WHAT IS BEING ASKED —
Each line below from the "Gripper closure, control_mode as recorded" line through the "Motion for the" line, those two included, must be restated word for word; the pictures must not be.

DATASET EXCERPT —
<<<<

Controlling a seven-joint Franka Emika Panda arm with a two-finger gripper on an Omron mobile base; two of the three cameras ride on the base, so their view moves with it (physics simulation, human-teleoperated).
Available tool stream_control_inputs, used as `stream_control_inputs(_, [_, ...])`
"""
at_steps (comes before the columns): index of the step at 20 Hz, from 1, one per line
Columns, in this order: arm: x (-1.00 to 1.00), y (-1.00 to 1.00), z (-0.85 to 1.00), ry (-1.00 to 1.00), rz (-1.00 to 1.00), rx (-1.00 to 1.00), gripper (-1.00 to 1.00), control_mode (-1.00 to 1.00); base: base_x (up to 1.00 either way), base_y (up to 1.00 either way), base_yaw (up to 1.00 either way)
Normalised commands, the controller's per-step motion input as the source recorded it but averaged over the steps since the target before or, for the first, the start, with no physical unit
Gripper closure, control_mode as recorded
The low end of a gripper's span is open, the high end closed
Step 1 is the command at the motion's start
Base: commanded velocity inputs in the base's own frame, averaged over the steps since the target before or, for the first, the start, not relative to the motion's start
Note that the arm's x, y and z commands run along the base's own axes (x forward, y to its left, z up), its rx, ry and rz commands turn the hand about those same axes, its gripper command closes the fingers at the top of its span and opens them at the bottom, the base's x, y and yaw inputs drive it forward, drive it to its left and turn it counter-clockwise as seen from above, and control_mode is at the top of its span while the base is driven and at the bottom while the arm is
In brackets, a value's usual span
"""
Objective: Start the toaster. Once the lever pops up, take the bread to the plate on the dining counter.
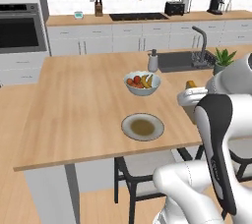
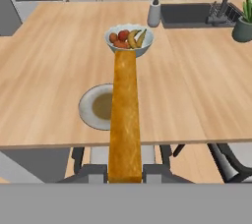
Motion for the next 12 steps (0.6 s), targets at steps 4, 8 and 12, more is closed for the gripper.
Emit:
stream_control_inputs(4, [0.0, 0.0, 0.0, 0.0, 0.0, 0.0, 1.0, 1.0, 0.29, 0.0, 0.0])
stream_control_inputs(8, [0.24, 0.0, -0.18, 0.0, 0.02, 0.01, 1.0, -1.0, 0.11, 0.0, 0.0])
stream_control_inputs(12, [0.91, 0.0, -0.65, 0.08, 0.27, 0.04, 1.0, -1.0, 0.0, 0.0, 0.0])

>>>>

ANSWER —
Gripper closure, control_mode as recorded
The low end of a gripper's span is open, the high end closed
Step 1 is the command at the motion's start
Base: commanded velocity inputs in the base's own frame, averaged over the steps since the target before or, for the first, the start, not relative to the motion's start
Note that the arm's x, y and z commands run along the base's own axes (x forward, y to its left, z up), its rx, ry and rz commands turn the hand about those same axes, its gripper command closes the fingers at the top of its span and opens them at the bottom, the base's x, y and yaw inputs drive it forward, drive it to its left and turn it counter-clockwise as seen from above, and control_mode is at the top of its span while the base is driven and at the bottom while the arm is
In brackets, a value's usual span
"""
Objective: Start the toaster. Once the lever pops up, take the bread to the plate on the dining counter.
Motion for the next 12 steps (0.6 s), targets at steps 4, 8 and 12, more is closed for the gripper.

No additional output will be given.